Jerome Carter (born October 25, 1982) is a former American football safety. He was drafted by the St. Louis Rams in the fourth round of the 2005 NFL Draft. He played college football at Florida State.

Carter has also been a member of the Dallas Cowboys and Florida Tuskers.

Early years
Carter attended Columbia High School in Lake City, Florida, where he first-team All-State selection, and as a senior, was named the top player in the state by The Gainesville Sun, and the Class 5A Player of the Year by the Florida Association of Coaches.

College career
Carter played college football at Florida State University where he finished his career with 257 tackles, 2.5 sacks and three interceptions.
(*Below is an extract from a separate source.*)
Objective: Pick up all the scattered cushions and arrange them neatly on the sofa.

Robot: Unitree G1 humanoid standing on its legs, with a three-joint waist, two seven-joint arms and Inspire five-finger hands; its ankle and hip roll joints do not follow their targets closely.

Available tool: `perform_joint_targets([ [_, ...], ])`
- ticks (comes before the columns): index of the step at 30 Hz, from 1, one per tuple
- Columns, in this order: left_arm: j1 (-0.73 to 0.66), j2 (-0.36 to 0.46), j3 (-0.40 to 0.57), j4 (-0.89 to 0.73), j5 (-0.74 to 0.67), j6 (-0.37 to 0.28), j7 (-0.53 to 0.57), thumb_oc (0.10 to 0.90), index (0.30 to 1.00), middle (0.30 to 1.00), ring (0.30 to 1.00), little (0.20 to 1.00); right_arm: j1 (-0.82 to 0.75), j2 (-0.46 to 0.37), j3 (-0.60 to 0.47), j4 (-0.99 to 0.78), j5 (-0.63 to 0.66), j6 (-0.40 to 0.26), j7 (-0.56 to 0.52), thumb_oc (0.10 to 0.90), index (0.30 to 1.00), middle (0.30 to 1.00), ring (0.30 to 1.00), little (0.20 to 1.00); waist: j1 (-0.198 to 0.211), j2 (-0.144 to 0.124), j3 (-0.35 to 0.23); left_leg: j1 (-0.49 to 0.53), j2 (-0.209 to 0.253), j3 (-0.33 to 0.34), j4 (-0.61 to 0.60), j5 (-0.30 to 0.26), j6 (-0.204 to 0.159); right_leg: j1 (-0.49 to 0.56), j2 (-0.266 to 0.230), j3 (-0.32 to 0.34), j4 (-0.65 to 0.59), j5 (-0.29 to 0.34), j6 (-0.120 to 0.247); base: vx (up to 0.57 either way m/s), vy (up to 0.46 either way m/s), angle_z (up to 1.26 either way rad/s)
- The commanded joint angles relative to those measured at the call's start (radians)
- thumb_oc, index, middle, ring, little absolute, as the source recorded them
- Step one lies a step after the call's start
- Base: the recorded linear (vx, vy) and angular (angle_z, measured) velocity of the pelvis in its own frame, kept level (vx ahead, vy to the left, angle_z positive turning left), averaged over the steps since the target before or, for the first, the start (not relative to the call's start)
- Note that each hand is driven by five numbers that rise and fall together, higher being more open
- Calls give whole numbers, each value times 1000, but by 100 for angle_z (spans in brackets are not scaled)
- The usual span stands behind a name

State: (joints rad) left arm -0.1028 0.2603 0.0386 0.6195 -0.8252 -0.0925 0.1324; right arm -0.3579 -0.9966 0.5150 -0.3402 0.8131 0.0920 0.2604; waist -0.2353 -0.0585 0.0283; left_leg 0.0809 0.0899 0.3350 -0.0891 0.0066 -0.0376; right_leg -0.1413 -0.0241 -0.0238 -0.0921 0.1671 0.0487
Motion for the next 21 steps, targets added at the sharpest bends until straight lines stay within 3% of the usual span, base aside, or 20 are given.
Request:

Carter was elected defensive team captain as a senior and was voted honorable mention All-Atlantic Coast Conference  as a junior. He majored in social science.

Professional career

St. Louis Rams
Carter was selected by the St. Louis Rams in the fourth round (117th overall) in the 2005 NFL Draft. In his rookie season he played in 14 games and finished the campaign with 38 tackles including a career-high 12 tackles at the Houston Texans on November 27.

In 2006, Carter made 18 tackles and recorded two interceptions. The first of his career came against the Detroit Lions on October 1.

Carter's 2007 season was cut short and only played in five games due to a foot injury. He finished the season with two tackles.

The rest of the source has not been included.